#### Task to carry out
The full set of entries, reproduced exactly, is the expected answer.

#### Excerpts from a dataset
-=-=-=-=-
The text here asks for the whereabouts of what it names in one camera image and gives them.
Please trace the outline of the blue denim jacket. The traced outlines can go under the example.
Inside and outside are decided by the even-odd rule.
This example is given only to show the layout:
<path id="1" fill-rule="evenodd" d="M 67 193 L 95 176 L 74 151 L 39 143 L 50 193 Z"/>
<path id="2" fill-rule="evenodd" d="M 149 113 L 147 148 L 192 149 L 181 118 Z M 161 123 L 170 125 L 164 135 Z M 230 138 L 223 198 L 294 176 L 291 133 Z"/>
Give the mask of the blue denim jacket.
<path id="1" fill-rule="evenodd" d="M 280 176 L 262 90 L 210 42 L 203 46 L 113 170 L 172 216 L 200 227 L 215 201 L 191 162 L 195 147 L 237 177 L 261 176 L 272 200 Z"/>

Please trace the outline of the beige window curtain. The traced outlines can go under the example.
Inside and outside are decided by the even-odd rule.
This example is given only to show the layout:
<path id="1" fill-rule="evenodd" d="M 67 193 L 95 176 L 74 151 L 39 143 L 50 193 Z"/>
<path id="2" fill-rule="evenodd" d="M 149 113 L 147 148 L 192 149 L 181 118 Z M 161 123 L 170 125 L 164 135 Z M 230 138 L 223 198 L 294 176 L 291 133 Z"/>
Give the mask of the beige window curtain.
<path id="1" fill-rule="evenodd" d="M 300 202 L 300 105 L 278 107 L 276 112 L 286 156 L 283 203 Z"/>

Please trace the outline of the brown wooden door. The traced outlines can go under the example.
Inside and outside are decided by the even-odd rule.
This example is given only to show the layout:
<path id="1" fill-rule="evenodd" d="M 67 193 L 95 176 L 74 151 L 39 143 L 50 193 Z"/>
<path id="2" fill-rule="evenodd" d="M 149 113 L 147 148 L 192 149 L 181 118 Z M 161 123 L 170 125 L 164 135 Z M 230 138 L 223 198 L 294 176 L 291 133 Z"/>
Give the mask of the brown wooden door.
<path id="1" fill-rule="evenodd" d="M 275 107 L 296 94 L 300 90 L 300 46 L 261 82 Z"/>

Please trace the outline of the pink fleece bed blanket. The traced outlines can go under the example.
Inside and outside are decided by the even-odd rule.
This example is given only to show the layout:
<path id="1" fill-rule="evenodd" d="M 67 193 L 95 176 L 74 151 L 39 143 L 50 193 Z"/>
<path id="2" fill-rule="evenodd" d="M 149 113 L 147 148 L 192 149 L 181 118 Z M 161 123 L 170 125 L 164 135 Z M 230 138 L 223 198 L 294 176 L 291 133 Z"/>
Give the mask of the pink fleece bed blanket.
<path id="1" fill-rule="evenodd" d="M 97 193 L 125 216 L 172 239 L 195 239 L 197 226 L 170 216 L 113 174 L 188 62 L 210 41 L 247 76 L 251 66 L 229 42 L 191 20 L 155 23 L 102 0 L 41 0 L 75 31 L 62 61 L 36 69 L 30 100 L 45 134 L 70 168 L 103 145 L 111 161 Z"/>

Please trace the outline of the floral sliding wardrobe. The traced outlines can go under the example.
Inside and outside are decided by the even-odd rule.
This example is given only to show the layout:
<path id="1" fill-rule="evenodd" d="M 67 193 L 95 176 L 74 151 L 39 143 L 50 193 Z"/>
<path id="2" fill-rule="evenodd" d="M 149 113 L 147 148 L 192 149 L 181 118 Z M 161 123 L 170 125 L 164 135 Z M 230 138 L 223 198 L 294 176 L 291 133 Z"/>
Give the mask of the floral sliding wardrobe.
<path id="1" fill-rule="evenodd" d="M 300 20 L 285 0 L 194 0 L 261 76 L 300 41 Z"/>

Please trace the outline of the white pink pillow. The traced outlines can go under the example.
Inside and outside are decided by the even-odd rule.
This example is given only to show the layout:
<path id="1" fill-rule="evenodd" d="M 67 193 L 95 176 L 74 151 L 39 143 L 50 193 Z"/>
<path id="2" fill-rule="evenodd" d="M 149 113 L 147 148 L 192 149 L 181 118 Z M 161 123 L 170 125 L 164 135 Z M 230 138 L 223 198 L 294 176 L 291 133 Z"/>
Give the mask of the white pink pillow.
-=-=-=-=-
#### Result of this exercise
The text here asks for the whereabouts of what it names in one camera image and gives them.
Please trace the outline of the blue denim jacket. The traced outlines can go under the example.
Inside and outside are decided by the even-odd rule.
This example is given only to show the layout:
<path id="1" fill-rule="evenodd" d="M 67 193 L 95 176 L 74 151 L 39 143 L 50 193 Z"/>
<path id="2" fill-rule="evenodd" d="M 149 113 L 147 148 L 192 149 L 181 118 Z M 161 123 L 170 125 L 164 135 Z M 230 138 L 223 198 L 294 176 L 291 133 Z"/>
Give the mask of the blue denim jacket.
<path id="1" fill-rule="evenodd" d="M 280 176 L 262 90 L 210 42 L 203 46 L 113 170 L 172 216 L 200 227 L 215 201 L 191 162 L 195 147 L 237 177 L 261 176 L 272 200 Z"/>

Please trace the outline of the beige window curtain. The traced outlines can go under the example.
Inside and outside are decided by the even-odd rule.
This example is given only to show the layout:
<path id="1" fill-rule="evenodd" d="M 67 193 L 95 176 L 74 151 L 39 143 L 50 193 Z"/>
<path id="2" fill-rule="evenodd" d="M 149 113 L 147 148 L 192 149 L 181 118 Z M 161 123 L 170 125 L 164 135 Z M 230 138 L 223 198 L 294 176 L 291 133 Z"/>
Give the mask of the beige window curtain.
<path id="1" fill-rule="evenodd" d="M 300 202 L 300 105 L 278 107 L 276 112 L 286 156 L 283 203 Z"/>

Please trace the outline of the brown wooden door. The traced outlines can go under the example.
Inside and outside are decided by the even-odd rule.
This example is given only to show the layout:
<path id="1" fill-rule="evenodd" d="M 67 193 L 95 176 L 74 151 L 39 143 L 50 193 Z"/>
<path id="2" fill-rule="evenodd" d="M 149 113 L 147 148 L 192 149 L 181 118 Z M 161 123 L 170 125 L 164 135 Z M 230 138 L 223 198 L 294 176 L 291 133 Z"/>
Give the mask of the brown wooden door.
<path id="1" fill-rule="evenodd" d="M 275 107 L 296 94 L 300 90 L 300 46 L 261 82 Z"/>

Please trace the outline of the pink fleece bed blanket. The traced outlines can go under the example.
Inside and outside are decided by the even-odd rule.
This example is given only to show the layout:
<path id="1" fill-rule="evenodd" d="M 67 193 L 95 176 L 74 151 L 39 143 L 50 193 Z"/>
<path id="2" fill-rule="evenodd" d="M 149 113 L 147 148 L 192 149 L 181 118 Z M 161 123 L 170 125 L 164 135 Z M 230 138 L 223 198 L 294 176 L 291 133 Z"/>
Give the mask of the pink fleece bed blanket.
<path id="1" fill-rule="evenodd" d="M 97 193 L 125 216 L 172 239 L 195 239 L 197 226 L 170 216 L 113 174 L 188 62 L 210 41 L 247 76 L 251 66 L 229 42 L 191 20 L 155 23 L 102 0 L 41 0 L 75 31 L 62 61 L 36 69 L 30 100 L 45 134 L 70 168 L 103 145 L 111 161 Z"/>

Please trace the outline of the floral sliding wardrobe. The traced outlines can go under the example.
Inside and outside are decided by the even-odd rule.
This example is given only to show the layout:
<path id="1" fill-rule="evenodd" d="M 67 193 L 95 176 L 74 151 L 39 143 L 50 193 Z"/>
<path id="2" fill-rule="evenodd" d="M 149 113 L 147 148 L 192 149 L 181 118 Z M 161 123 L 170 125 L 164 135 Z M 230 138 L 223 198 L 294 176 L 291 133 Z"/>
Give the mask of the floral sliding wardrobe.
<path id="1" fill-rule="evenodd" d="M 300 20 L 285 0 L 194 0 L 261 76 L 300 41 Z"/>

Please trace the outline of the white pink pillow. The traced outlines can go under the example.
Inside and outside are decided by the even-odd rule.
This example is given only to show the layout:
<path id="1" fill-rule="evenodd" d="M 67 193 L 95 176 L 74 151 L 39 143 L 50 193 Z"/>
<path id="2" fill-rule="evenodd" d="M 149 113 L 147 148 L 192 149 L 181 118 Z M 161 123 L 170 125 L 164 135 Z M 230 138 L 223 198 L 294 176 L 291 133 Z"/>
Give the mask of the white pink pillow.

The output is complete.